Janaína apenas colocou a calcinha um pouco de lado e encaixou em Roberto, que já tinha o sexo pulsando e ansiando o encontro entre eles. Eles começaram a se movimentar tentando sentir cada centímetro do desejo, cada momento de excitação e cada segundo que poderiam ser flagrados pelo casal de amigos.
Janaína para disfarçar o máximo possível, colocou-se entre os amigos e começou a conversar com eles ao mesmo tempo em que rebolava no colo de Roberto. Ele sentia o sexo dela molhado e nunca tinha sentido tanta adrenalina de uma vez só. O corpo tremia de prazer e era difícil manter a conversa.
A cada lombada que o carro passava, Janaína aproveitava para aprofundar mais o movimento e por estar sentada, apertava bem as pernas para assim poder sentir o pulsar dentro de si. E nesse frenesi todo, ela conversava e gozava e viajava num turbilhão de emoção. Roberto notava cada contração que vinha dela e isso o enlouquecia. Eles se sentiam como duas crianças fazendo traquinagem e tentando se esconder dos pais.

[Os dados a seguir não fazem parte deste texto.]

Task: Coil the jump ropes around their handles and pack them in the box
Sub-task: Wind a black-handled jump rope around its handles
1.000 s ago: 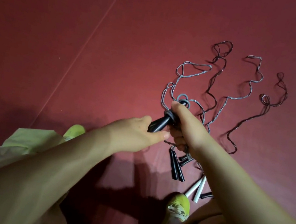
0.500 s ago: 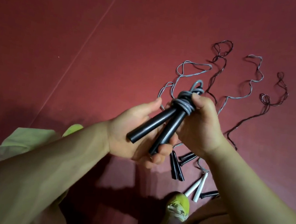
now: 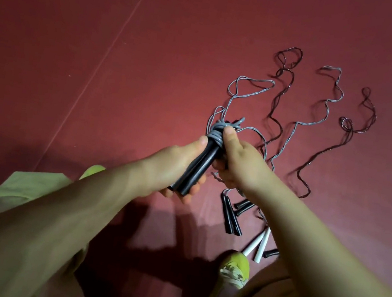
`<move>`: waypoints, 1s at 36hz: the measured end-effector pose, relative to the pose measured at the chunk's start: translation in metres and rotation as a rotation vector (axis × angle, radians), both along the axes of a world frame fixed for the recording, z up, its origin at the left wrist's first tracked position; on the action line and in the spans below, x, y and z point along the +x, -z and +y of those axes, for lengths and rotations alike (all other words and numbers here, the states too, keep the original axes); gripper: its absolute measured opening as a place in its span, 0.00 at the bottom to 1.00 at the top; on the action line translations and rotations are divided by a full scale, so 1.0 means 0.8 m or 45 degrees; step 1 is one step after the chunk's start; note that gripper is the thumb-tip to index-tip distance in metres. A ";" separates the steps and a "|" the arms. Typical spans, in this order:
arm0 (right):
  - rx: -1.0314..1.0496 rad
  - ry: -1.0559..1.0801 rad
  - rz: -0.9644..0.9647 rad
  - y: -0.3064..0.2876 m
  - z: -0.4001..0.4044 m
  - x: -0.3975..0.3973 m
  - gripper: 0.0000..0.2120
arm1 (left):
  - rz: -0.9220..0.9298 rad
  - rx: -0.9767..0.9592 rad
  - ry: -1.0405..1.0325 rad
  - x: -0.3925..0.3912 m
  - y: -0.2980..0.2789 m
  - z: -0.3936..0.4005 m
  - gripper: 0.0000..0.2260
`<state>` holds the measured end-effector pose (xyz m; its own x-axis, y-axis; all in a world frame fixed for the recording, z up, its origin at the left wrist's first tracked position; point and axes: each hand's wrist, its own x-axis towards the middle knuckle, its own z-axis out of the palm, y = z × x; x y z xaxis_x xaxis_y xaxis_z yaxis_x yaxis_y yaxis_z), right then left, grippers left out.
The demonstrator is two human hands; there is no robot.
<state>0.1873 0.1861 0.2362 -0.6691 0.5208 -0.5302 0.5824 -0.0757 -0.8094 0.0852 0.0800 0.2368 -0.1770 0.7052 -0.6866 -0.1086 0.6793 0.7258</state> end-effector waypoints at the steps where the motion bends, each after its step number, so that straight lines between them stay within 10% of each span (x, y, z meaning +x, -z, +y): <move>1: 0.022 -0.007 -0.006 0.000 -0.001 0.000 0.24 | 0.042 0.009 0.013 0.000 0.000 -0.001 0.29; 6: -0.104 -0.023 -0.043 0.006 0.000 0.001 0.22 | 0.223 0.047 0.039 0.002 -0.003 -0.003 0.33; 13: -0.332 -0.076 -0.033 0.012 0.006 0.004 0.30 | 1.071 -0.038 0.430 -0.008 -0.002 -0.011 0.25; 17: -0.404 -0.007 -0.061 0.009 0.006 0.003 0.29 | 1.065 -0.016 0.462 -0.007 0.001 -0.011 0.22; 22: -0.449 0.140 0.015 0.004 0.008 0.003 0.21 | 0.423 0.111 0.229 -0.011 0.007 -0.011 0.27; 31: -0.607 0.146 0.577 -0.008 0.001 0.000 0.24 | -1.466 0.280 0.146 -0.002 0.009 -0.014 0.34; 36: -0.602 0.184 0.503 -0.010 0.003 0.004 0.25 | -1.778 0.313 0.072 0.013 0.010 -0.018 0.35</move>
<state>0.1906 0.1888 0.2443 -0.8020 0.3900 -0.4524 0.2036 -0.5335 -0.8209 0.0955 0.0659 0.2290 0.5663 0.8137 -0.1313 -0.8011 0.5808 0.1445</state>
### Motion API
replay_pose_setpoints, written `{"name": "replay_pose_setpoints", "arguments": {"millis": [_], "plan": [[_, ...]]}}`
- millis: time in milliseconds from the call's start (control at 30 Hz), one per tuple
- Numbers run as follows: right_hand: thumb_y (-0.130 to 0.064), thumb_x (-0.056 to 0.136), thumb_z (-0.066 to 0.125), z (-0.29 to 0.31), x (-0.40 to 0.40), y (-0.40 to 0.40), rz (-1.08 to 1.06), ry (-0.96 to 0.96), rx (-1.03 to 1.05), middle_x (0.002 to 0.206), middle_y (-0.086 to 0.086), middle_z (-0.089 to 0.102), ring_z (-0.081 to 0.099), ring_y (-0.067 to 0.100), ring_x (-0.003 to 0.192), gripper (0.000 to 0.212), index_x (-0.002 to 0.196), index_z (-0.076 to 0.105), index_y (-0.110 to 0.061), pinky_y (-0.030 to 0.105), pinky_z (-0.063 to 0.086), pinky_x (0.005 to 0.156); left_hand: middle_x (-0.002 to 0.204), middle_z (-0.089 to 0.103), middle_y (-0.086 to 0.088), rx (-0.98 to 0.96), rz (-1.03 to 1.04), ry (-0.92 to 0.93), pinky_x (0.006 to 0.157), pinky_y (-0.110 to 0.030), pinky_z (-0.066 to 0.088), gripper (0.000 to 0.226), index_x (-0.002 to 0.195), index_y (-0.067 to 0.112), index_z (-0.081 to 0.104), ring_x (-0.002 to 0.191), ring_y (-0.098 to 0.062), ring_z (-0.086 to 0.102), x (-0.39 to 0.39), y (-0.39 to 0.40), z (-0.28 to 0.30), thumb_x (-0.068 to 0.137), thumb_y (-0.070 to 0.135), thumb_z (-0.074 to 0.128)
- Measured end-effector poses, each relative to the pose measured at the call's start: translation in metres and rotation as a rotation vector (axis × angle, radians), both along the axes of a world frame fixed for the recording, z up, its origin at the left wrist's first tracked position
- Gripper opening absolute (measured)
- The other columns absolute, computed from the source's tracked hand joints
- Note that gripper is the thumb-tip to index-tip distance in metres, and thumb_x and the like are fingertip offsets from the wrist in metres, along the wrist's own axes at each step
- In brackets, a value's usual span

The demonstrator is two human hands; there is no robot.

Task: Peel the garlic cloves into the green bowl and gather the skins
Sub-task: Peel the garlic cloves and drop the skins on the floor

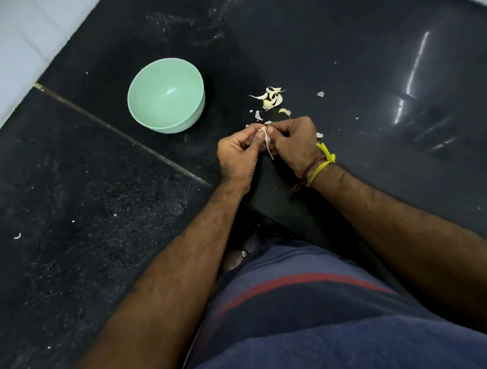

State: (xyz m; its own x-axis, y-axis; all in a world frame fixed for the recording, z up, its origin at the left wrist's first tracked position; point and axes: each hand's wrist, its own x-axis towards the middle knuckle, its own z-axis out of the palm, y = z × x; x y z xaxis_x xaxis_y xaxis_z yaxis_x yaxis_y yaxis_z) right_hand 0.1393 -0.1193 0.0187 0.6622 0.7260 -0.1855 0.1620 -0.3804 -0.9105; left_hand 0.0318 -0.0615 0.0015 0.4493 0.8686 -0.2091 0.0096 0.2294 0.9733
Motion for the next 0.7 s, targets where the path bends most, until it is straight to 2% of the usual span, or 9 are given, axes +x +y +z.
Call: {"name": "replay_pose_setpoints", "arguments": {"millis": [67, 133, 200, 300, 433, 567, 700], "plan": [[-0.017, 0.09, 0.061, 0.003, 0.0, 0.0, 0.017, 0.015, 0.002, 0.065, 0.009, 0.07, 0.055, 0.006, 0.057, 0.019, 0.086, 0.079, -0.011, 0.029, 0.051, 0.058, 0.093, 0.077, -0.011, 0.032, -0.02, 0.021, 0.086, -0.037, 0.06, 0.018, 0.11, -0.001, 0.072, 0.084, -0.018, 0.072, 0.0, 0.001, -0.002, 0.094, -0.002, 0.064], [-0.011, 0.093, 0.061, 0.004, 0.002, 0.001, 0.016, 0.127, 0.021, 0.063, 0.006, 0.069, 0.057, 0.003, 0.05, 0.018, 0.091, 0.078, -0.006, 0.025, 0.05, 0.053, 0.095, 0.077, -0.013, 0.028, -0.028, 0.012, 0.087, -0.04, 0.06, 0.019, 0.111, -0.004, 0.072, 0.085, -0.019, 0.072, 0.0, 0.003, -0.002, 0.094, -0.001, 0.065], [-0.008, 0.095, 0.06, 0.005, 0.004, 0.002, 0.03, 0.205, 0.026, 0.065, 0.009, 0.07, 0.061, 0.008, 0.05, 0.017, 0.093, 0.077, -0.004, 0.026, 0.052, 0.053, 0.09, 0.077, -0.007, -0.004, 0.0, 0.004, 0.078, -0.031, 0.061, 0.02, 0.112, -0.005, 0.07, 0.081, -0.014, 0.073, 0.0, 0.003, 0.001, 0.093, -0.004, 0.066], [-0.007, 0.095, 0.062, 0.005, 0.01, 0.003, 0.026, 0.3, 0.058, 0.072, 0.019, 0.071, 0.065, 0.024, 0.059, 0.016, 0.085, 0.075, -0.01, 0.031, 0.056, 0.057, 0.088, 0.076, -0.004, -0.048, 0.021, 0.004, 0.071, -0.022, 0.059, 0.022, 0.115, -0.007, 0.068, 0.079, -0.01, 0.073, 0.0, 0.003, 0.005, 0.093, -0.004, 0.065], [-0.002, 0.095, 0.061, 0.013, 0.015, -0.002, 0.005, 0.44, 0.115, 0.062, 0.01, 0.064, 0.061, 0.011, 0.048, 0.012, 0.086, 0.07, -0.003, 0.023, 0.054, 0.051, 0.087, 0.076, -0.005, -0.09, 0.023, 0.029, 0.074, -0.023, 0.06, 0.019, 0.114, -0.003, 0.069, 0.079, -0.01, 0.072, 0.001, 0.006, 0.008, 0.096, -0.001, 0.062], [-0.002, 0.095, 0.061, 0.016, 0.015, -0.005, -0.006, 0.497, 0.138, 0.062, 0.009, 0.063, 0.06, 0.01, 0.048, 0.016, 0.082, 0.069, -0.007, 0.022, 0.053, 0.048, 0.084, 0.073, -0.01, -0.077, 0.031, 0.055, 0.071, -0.025, 0.061, 0.018, 0.112, -0.006, 0.067, 0.074, -0.013, 0.069, 0.005, 0.007, 0.012, 0.096, 0.002, 0.065], [-0.002, 0.095, 0.061, 0.021, 0.014, -0.005, -0.017, 0.487, 0.148, 0.068, 0.011, 0.065, 0.061, 0.011, 0.051, 0.015, 0.084, 0.069, -0.007, 0.022, 0.053, 0.049, 0.082, 0.072, -0.006, -0.021, 0.027, 0.084, 0.073, -0.031, 0.062, 0.02, 0.114, -0.001, 0.071, 0.07, -0.012, 0.069, 0.014, 0.012, 0.018, 0.094, 0.004, 0.068]]}}
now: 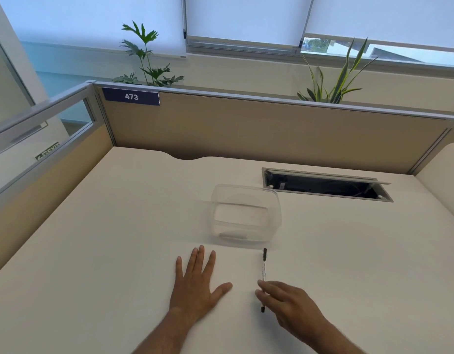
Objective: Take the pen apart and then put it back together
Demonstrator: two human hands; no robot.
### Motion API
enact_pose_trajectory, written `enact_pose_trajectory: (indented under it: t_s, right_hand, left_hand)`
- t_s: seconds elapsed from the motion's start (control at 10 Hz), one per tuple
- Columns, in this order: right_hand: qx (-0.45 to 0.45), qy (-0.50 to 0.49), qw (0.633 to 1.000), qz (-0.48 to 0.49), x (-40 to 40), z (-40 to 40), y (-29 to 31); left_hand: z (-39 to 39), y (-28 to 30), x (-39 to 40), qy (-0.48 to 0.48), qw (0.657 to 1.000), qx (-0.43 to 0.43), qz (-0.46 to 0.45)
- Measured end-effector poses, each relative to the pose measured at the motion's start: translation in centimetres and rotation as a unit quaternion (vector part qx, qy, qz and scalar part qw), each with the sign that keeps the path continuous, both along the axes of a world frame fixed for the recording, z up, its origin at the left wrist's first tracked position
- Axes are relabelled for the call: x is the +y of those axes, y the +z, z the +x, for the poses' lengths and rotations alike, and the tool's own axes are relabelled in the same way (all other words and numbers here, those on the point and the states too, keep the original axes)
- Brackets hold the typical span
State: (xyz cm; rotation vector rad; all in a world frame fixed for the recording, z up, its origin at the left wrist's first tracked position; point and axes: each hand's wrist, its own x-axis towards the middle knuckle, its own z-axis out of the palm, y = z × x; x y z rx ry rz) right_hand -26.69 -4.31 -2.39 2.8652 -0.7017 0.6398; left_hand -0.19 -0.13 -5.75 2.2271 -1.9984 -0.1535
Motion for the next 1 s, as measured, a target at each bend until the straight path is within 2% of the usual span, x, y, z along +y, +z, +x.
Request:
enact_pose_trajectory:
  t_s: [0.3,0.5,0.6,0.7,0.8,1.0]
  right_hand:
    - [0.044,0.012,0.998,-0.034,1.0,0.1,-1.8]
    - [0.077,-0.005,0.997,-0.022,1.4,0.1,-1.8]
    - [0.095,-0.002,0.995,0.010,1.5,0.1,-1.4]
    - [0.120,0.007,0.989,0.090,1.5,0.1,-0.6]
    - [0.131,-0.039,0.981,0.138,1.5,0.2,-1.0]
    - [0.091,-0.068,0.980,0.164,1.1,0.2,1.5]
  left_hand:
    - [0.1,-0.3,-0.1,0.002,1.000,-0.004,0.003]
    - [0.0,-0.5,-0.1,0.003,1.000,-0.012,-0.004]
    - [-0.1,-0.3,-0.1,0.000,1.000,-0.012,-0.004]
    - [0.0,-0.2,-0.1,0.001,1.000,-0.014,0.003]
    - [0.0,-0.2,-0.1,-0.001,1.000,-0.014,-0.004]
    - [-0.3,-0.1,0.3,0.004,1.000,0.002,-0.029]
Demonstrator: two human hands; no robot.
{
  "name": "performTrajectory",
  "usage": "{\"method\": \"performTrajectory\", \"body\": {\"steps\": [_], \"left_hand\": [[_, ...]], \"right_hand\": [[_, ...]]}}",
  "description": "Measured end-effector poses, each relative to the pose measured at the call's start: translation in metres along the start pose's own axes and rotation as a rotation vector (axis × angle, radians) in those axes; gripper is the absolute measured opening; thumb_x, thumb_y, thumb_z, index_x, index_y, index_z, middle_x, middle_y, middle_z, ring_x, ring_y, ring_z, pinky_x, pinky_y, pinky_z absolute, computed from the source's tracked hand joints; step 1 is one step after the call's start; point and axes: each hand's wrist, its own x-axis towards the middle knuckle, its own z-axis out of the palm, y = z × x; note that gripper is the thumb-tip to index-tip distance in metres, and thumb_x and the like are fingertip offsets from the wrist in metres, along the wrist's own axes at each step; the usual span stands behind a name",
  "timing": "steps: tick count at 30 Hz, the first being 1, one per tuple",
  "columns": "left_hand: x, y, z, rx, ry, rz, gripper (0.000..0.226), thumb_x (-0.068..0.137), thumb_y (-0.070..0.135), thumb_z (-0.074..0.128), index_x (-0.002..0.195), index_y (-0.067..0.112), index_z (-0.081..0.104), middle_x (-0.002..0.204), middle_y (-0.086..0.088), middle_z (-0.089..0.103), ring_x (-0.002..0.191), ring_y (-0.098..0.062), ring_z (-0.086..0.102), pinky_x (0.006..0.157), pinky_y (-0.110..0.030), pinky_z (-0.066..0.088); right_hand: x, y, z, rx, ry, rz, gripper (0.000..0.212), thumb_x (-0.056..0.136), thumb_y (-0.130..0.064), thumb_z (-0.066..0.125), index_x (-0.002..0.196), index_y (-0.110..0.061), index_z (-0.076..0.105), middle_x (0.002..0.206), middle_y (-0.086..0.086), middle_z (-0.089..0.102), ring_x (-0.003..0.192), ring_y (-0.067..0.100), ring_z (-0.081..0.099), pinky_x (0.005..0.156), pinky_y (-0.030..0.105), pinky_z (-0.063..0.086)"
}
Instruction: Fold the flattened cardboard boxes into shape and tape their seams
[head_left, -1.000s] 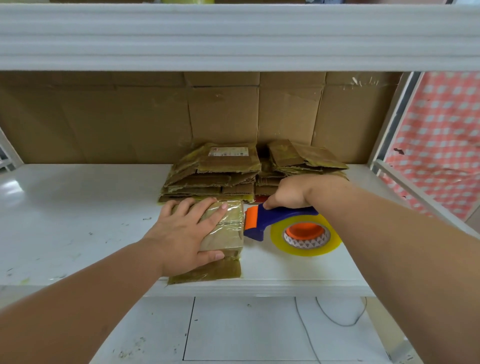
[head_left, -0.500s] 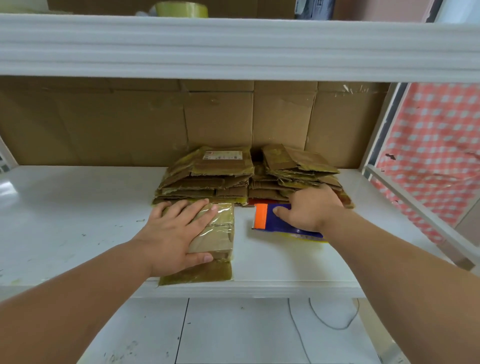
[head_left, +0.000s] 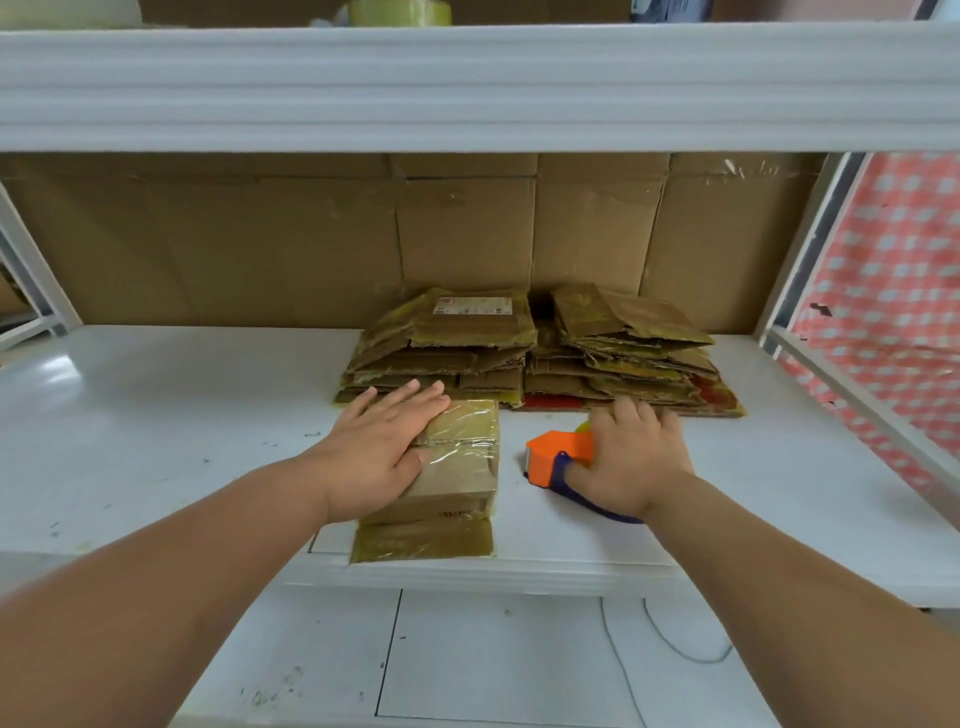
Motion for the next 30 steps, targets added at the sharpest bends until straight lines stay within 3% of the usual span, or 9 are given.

Janaína tentava esconder os gemidos tagarelando cada vez mais com os amigos. Sua mão percorria o corpo de Roberto e suas unhas vez ou outra cravavam no braço dele. Carlos e Alice permaneciam alheios a tudo que acontecia ali atrás e isso só aumentava ainda mais a vontade deles. os movimentos se tornavam mais rápidos, mais quentes e Janaína falando e aproveitando sem parar.
E foi em meio àquelas meias conversas que Roberto também conseguiu chegar ao ápice do seu desejo, antes mesmo que o carro chegasse ao seu destino final e sem que seus amigos percebessem nada. E foi assim que uma simples carona se transformou em um encontro inesperado, regado a muita adrenalina, impulso e paixão. Provavelmente algo para se lembrar para sempre!